Ischemia induced peroxynitrite dependent modifications of cardiomyocyte MLC1 increases its degradation by MMP‐2 leading to contractile dysfunction

Damage to cardiac contractile proteins during ischemia followed by reperfusion is mediated by reactive oxygen species such as peroxynitrite (ONOO⁻), resulting in impairment of cardiac systolic function. However, the pathophysiology of systolic dysfunction during ischemia only, before reperfusion, remains unclear. We suggest that increased ONOO⁻ generation during ischemia leads to nitration/nitrosylation of myosin light chain 1 (MLC1) and its increased degradation by matrix metalloproteinase-2 (MMP-2), which leads to impairment of cardiomyocyte contractility. We also postulate that inhibition of ONOO⁻ action by use of a ONOO⁻ scavenger results in improved recovery from ischemic injury.

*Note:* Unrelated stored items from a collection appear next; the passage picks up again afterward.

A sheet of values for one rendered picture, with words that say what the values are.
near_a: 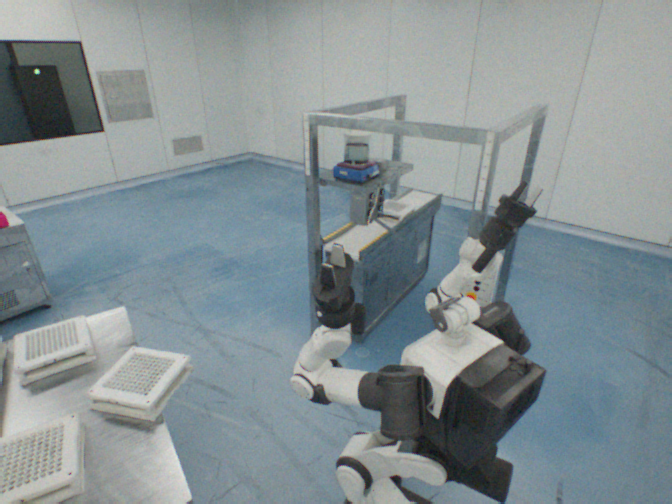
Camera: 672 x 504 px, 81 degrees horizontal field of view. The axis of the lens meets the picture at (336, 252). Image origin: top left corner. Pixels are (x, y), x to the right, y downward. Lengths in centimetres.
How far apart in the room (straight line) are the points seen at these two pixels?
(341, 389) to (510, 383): 41
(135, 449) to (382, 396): 82
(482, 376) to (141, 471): 99
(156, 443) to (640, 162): 480
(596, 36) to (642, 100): 77
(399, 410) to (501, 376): 27
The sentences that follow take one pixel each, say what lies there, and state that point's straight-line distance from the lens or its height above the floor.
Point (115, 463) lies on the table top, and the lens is 147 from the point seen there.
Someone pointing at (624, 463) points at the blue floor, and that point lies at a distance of 276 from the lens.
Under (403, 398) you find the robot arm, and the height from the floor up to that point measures 120.
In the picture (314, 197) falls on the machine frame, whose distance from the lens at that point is 235.
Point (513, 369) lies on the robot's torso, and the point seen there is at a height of 121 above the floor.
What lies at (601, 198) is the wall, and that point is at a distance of 523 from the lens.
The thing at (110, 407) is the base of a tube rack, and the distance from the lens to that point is 160.
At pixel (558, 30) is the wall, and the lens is 515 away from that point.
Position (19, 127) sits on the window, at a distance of 656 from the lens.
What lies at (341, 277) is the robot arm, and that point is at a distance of 78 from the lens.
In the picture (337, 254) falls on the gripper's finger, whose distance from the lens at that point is 77.
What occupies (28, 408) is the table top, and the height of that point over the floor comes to 82.
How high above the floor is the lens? 191
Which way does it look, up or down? 27 degrees down
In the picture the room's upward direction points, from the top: straight up
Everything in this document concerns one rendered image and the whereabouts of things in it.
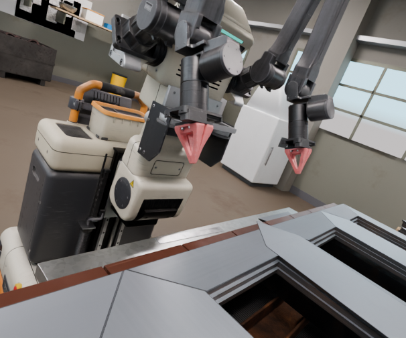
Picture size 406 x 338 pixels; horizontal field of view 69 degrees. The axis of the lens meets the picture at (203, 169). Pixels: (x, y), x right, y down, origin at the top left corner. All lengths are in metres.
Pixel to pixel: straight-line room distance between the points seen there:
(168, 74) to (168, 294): 0.60
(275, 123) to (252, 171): 0.75
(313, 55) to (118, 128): 0.73
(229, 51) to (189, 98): 0.11
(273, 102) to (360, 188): 1.70
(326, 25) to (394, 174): 3.72
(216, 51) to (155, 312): 0.42
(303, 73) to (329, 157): 3.93
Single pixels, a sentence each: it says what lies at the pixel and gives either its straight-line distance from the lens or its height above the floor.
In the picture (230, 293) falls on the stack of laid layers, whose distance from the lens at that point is 0.55.
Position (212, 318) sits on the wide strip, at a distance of 0.45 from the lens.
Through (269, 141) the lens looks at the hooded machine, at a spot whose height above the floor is 0.71.
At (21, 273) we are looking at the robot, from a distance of 1.34.
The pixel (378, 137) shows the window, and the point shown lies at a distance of 4.65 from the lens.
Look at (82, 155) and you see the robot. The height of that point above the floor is 0.76.
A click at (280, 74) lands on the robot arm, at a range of 1.04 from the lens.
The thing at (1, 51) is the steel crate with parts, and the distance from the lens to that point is 6.44.
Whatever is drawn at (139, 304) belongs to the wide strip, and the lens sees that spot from 0.43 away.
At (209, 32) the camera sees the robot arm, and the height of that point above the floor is 1.23.
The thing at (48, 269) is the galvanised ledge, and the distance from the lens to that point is 0.72.
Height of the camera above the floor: 1.14
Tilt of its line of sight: 15 degrees down
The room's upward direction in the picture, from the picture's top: 21 degrees clockwise
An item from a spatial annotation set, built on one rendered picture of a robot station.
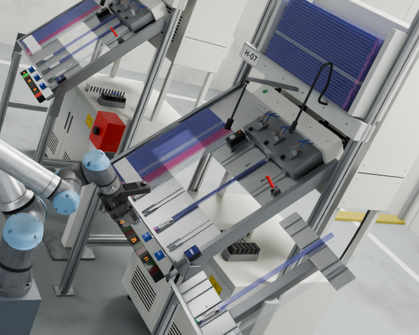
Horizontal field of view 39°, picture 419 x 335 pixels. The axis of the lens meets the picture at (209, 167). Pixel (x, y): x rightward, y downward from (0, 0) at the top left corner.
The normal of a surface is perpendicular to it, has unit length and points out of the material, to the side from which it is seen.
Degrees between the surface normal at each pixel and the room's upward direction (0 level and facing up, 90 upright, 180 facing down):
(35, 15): 90
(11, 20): 90
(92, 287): 0
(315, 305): 90
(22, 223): 8
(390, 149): 90
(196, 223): 43
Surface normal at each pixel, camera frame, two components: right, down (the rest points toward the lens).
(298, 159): -0.27, -0.68
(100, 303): 0.37, -0.85
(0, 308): 0.47, 0.51
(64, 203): 0.12, 0.44
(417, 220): -0.80, -0.10
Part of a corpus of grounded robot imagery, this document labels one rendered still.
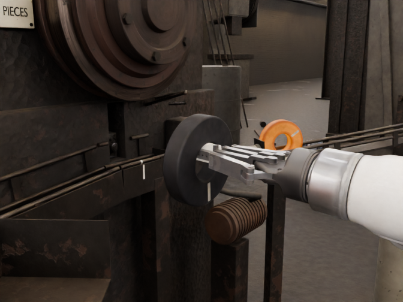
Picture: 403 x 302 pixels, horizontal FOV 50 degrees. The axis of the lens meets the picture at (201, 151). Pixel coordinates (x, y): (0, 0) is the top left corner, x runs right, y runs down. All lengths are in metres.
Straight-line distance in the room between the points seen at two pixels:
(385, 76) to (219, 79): 1.34
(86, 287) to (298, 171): 0.43
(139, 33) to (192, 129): 0.45
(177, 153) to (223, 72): 3.21
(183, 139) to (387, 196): 0.30
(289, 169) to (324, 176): 0.05
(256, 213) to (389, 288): 0.50
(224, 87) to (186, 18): 2.70
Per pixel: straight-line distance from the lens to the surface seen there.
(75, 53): 1.03
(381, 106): 3.71
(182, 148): 0.66
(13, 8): 1.11
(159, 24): 1.09
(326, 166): 0.58
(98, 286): 0.81
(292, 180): 0.60
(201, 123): 0.68
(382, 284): 1.62
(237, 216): 1.35
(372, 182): 0.55
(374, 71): 3.72
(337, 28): 5.27
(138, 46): 1.04
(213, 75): 3.83
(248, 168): 0.60
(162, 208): 1.29
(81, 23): 1.03
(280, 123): 1.47
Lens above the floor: 1.01
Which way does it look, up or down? 13 degrees down
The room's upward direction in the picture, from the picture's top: straight up
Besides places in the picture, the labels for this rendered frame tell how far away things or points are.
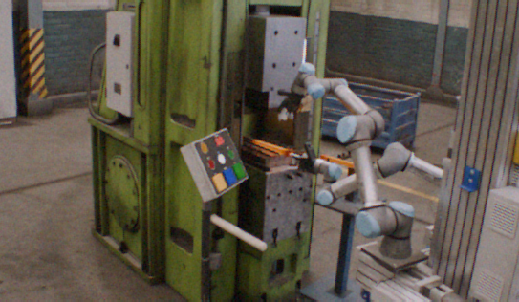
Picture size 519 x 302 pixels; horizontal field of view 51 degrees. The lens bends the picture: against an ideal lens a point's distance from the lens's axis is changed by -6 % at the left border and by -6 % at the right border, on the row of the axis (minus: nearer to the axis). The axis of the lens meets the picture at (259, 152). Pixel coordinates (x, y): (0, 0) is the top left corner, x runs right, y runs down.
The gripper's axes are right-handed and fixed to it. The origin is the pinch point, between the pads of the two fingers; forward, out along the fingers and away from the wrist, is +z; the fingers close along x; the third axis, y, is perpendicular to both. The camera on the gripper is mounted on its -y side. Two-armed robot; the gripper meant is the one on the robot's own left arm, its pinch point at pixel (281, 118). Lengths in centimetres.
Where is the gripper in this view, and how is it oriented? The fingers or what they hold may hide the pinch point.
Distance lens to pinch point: 304.5
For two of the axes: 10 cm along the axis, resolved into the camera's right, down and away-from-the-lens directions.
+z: -3.3, 7.3, 5.9
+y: 5.5, 6.6, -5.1
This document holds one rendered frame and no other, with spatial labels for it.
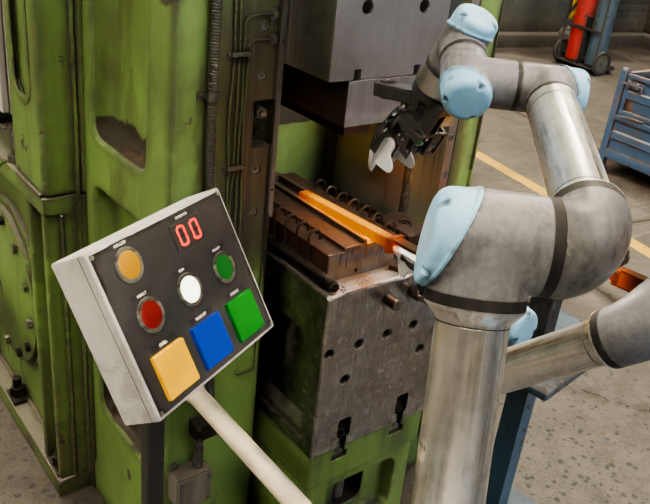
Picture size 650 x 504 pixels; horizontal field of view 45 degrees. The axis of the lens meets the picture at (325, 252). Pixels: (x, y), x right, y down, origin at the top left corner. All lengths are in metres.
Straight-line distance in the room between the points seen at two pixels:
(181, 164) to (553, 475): 1.75
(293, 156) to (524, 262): 1.38
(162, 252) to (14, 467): 1.47
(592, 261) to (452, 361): 0.18
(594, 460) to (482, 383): 2.06
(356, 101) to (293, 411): 0.80
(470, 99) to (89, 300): 0.64
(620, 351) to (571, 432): 1.78
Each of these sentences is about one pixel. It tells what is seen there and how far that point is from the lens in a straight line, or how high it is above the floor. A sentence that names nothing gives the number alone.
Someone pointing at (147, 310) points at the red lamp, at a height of 1.10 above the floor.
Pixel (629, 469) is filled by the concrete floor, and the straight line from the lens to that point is 2.96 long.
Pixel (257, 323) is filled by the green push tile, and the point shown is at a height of 0.99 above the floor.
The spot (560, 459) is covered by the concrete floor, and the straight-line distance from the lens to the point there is 2.89.
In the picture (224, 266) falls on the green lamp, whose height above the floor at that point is 1.09.
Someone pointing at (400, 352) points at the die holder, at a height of 0.69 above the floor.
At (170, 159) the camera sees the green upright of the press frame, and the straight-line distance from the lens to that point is 1.56.
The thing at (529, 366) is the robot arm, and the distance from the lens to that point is 1.35.
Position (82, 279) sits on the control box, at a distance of 1.21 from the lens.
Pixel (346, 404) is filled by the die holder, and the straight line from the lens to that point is 1.90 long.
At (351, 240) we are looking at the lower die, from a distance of 1.76.
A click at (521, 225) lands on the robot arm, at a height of 1.42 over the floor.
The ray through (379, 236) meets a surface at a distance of 1.73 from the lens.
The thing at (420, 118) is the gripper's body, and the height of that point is 1.37.
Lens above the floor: 1.74
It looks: 26 degrees down
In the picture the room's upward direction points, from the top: 6 degrees clockwise
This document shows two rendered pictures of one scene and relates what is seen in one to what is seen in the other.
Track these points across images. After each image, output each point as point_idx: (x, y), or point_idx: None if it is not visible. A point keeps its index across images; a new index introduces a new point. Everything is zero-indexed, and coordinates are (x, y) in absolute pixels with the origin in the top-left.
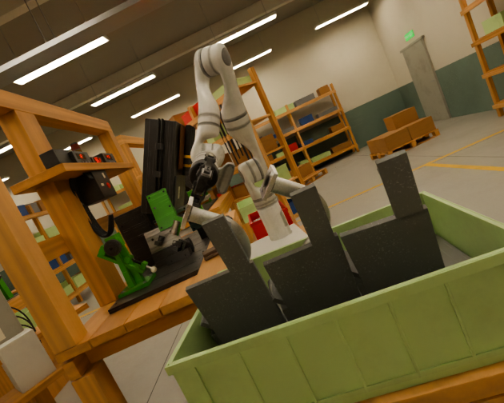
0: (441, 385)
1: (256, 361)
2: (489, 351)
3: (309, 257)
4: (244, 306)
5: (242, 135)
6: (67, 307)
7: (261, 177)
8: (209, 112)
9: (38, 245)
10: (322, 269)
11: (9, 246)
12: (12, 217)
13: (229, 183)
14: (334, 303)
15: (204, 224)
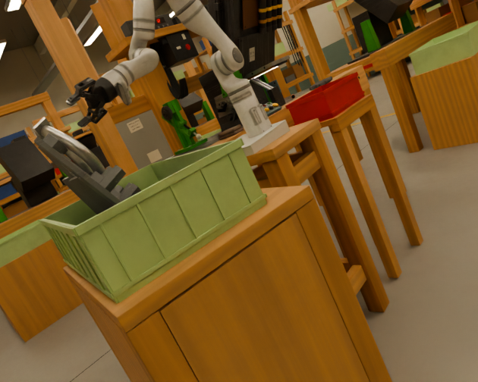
0: (91, 289)
1: (54, 234)
2: (97, 284)
3: (83, 184)
4: (91, 200)
5: (191, 29)
6: (125, 156)
7: (227, 70)
8: (135, 17)
9: (120, 104)
10: (98, 194)
11: (85, 110)
12: (86, 89)
13: (126, 98)
14: None
15: (38, 147)
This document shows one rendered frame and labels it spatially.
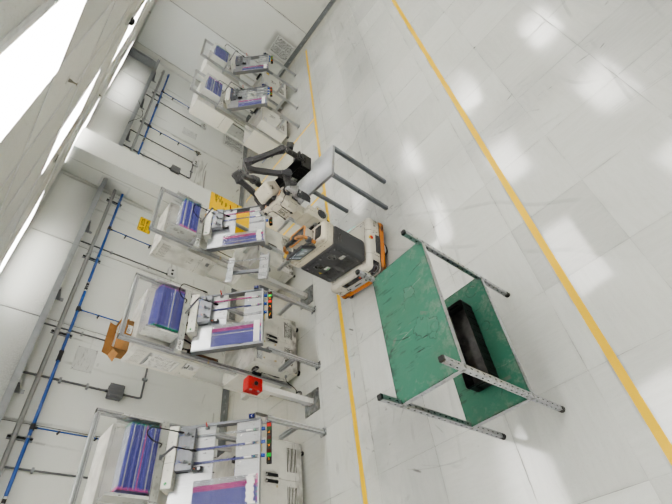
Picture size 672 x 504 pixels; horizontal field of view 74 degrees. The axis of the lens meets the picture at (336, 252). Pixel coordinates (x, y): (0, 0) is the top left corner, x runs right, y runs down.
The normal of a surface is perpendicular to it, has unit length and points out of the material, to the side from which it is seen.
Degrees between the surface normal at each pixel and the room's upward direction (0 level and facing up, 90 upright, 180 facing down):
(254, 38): 90
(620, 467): 0
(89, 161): 90
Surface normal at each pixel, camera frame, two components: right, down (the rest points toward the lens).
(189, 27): 0.10, 0.71
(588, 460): -0.77, -0.40
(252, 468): -0.07, -0.70
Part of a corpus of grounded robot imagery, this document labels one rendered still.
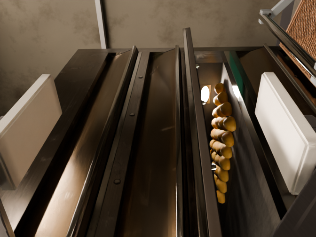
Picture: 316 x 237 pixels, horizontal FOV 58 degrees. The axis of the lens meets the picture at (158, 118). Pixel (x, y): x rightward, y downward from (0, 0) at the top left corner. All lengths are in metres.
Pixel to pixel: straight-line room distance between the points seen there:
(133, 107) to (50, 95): 1.05
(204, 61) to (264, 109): 1.66
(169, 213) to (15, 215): 0.42
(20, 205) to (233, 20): 3.54
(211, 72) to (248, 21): 2.26
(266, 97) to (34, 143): 0.13
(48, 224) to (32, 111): 0.71
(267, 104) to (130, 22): 3.85
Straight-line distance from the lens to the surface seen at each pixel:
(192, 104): 0.96
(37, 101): 0.17
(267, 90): 0.17
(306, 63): 0.75
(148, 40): 4.03
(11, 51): 4.67
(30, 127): 0.17
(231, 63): 1.66
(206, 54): 1.82
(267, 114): 0.17
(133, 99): 1.28
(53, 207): 0.89
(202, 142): 0.79
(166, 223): 0.77
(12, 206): 0.93
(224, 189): 1.71
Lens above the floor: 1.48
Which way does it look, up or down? 3 degrees up
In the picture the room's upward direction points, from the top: 90 degrees counter-clockwise

Isolated rat cardiomyocytes were subjected to 15 and 60 min. of simulated ischemia. Intact MLC1 levels, measured by 2D gel electrophoresis and immunoblot, were shown to decrease with increasing duration of ischemia, which correlated with increasing levels of nitrotyrosine and nitrite/nitrate. In vitro degradation of human recombinant MLC1 by MMP-2 increased after ONOO⁻ exposure of MLC1 in a concentration-dependent manner. Mass spectrometry analysis of ischemic rat cardiomyocyte MLC1 showed nitration of tyrosines 78 and 190, as well as of corresponding tyrosines 73 and 185 within recombinant human cardiac MLC1 treated with ONOO⁻. Recombinant human cardiac MLC1 was additionally nitrosylated at cysteine 67 and 76 corresponding to cysteine 81 of rat MLC1. Here we show that increased ONOO⁻ production during ischemia induces MLC1 nitration/nitrosylation leading to its increased degradation by MMP-2. Inhibition of MLC1 nitration/nitrosylation during ischemia by the ONOO⁻ scavenger FeTPPS (5,10,15,20-tetrakis-[4-sulfonatophenyl]-porphyrinato-iron[III]), or inhition of MMP-2 activity with phenanthroline, provides an effective protection of cardiomyocyte contractility.